** Source material follows **
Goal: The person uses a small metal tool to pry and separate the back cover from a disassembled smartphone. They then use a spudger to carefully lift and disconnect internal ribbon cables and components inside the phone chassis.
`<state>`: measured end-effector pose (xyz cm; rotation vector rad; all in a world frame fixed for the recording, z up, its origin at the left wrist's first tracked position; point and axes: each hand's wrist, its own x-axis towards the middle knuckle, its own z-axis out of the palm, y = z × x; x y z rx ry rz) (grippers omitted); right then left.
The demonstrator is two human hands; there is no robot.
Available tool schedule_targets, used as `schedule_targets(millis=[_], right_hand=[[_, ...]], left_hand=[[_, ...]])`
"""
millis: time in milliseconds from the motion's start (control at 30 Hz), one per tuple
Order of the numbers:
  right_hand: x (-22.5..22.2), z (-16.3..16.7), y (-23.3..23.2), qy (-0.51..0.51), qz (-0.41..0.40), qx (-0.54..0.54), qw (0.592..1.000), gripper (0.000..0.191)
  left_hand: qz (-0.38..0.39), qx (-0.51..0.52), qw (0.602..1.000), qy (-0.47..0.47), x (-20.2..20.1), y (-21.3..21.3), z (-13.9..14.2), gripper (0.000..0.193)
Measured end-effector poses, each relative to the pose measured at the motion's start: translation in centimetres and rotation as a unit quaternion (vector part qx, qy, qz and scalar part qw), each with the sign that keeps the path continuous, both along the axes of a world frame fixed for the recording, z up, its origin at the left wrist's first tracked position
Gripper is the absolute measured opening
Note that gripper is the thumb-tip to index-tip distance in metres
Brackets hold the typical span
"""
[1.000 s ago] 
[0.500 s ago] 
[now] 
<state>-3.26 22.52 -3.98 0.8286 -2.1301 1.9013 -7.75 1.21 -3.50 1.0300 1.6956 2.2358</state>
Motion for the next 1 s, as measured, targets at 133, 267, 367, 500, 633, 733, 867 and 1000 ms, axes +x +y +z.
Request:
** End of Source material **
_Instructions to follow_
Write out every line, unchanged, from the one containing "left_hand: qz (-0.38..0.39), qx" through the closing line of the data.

_Answer to this task_
  left_hand: qz (-0.38..0.39), qx (-0.51..0.52), qw (0.602..1.000), qy (-0.47..0.47), x (-20.2..20.1), y (-21.3..21.3), z (-13.9..14.2), gripper (0.000..0.193)
Measured end-effector poses, each relative to the pose measured at the motion's start: translation in centimetres and rotation as a unit quaternion (vector part qx, qy, qz and scalar part qw), each with the sign that keeps the path continuous, both along the axes of a world frame fixed for the recording, z up, its origin at the left wrist's first tracked position
Gripper is the absolute measured opening
Note that gripper is the thumb-tip to index-tip distance in metres
Brackets hold the typical span
"""
[1.000 s ago] 
[0.500 s ago] 
[now] 
<state>-3.26 22.52 -3.98 0.8286 -2.1301 1.9013 -7.75 1.21 -3.50 1.0300 1.6956 2.2358</state>
Motion for the next 1 s, as measured, targets at 133, 267, 367, 500, 633, 733, 867 and 1000 ms, axes +x +y +z.
Request:

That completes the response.